Accordingly, the structure of the optical information recording and
reproducing apparatus 1 can be simplified.
[0097] Further, the recording layer 101 makes it possible to reduce
the size of a recording mark RM to suit the spot diameter d of the
recording light beam L1, whereby the storage capacity of the
optical information recording medium 100 can be improved.
[0098] It is generally known that the probability that two-photon
absorption by two-photon absorbing material will occur is
proportional to the square of light intensity. Therefore, the
recording layer 101 allows the recording light beam L1 to be
absorbed only in the vicinity of the focus Fb1 of the recording
light beam L1, i.e., near the target mark position. As a result,
the recording light beam L1 is barely absorbed in different virtual
recording mark layers (hereinafter referred to as other recording
mark layers) other than the virtual recording mark layer that
includes the target mark position (hereinafter referred to as an
irradiated recording mark layer).
[0099] As a result, in the recording layer 101, the recording light
beam L1 transmittance of the entire recording layer 101 can be
improved, and the target mark position can be efficiently
irradiated with the recording light beam L1.

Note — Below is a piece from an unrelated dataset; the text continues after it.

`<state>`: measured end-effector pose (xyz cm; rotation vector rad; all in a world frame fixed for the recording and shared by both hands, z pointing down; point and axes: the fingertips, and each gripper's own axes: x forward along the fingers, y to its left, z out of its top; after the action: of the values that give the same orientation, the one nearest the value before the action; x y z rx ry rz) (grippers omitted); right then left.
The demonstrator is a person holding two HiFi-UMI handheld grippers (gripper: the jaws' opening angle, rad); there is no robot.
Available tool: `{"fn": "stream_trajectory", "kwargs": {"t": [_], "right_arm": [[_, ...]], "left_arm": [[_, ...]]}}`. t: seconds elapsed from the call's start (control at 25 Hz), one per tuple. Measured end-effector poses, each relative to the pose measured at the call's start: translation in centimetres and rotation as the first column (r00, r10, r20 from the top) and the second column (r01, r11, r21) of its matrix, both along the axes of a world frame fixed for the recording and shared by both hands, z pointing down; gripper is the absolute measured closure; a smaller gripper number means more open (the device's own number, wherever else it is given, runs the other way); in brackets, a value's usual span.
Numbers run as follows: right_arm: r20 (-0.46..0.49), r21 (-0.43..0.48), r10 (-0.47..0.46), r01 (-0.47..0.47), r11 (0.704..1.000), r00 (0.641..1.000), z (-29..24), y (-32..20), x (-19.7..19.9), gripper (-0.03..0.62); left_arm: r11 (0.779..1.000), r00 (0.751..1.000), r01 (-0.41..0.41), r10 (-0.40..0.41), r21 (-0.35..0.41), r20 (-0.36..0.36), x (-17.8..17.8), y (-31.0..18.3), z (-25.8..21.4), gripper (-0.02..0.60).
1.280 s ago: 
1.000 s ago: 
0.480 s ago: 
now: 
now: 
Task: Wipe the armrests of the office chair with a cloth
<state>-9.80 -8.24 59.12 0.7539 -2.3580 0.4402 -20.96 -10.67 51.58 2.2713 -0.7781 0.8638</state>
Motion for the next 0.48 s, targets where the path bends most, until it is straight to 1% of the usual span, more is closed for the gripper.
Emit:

[0100] Further, the recording layer 101 contains the two-photon
absorbing material represented by general formula (1), wherein the
1-position carbon and the 6-position carbon form sp.sup.3-hybrid
orbitals, and at least one of R.sub.1 to R.sub.3 and at least one
of R.sub.4 to R.sub.6 are each a phenyl group or a substituted
phenyl group.
[0101] As a result, in the HOMO of the two-photon absorbing
material, the electron density can be concentrated in the outer
regions, so that two-photon absorption occurs easily.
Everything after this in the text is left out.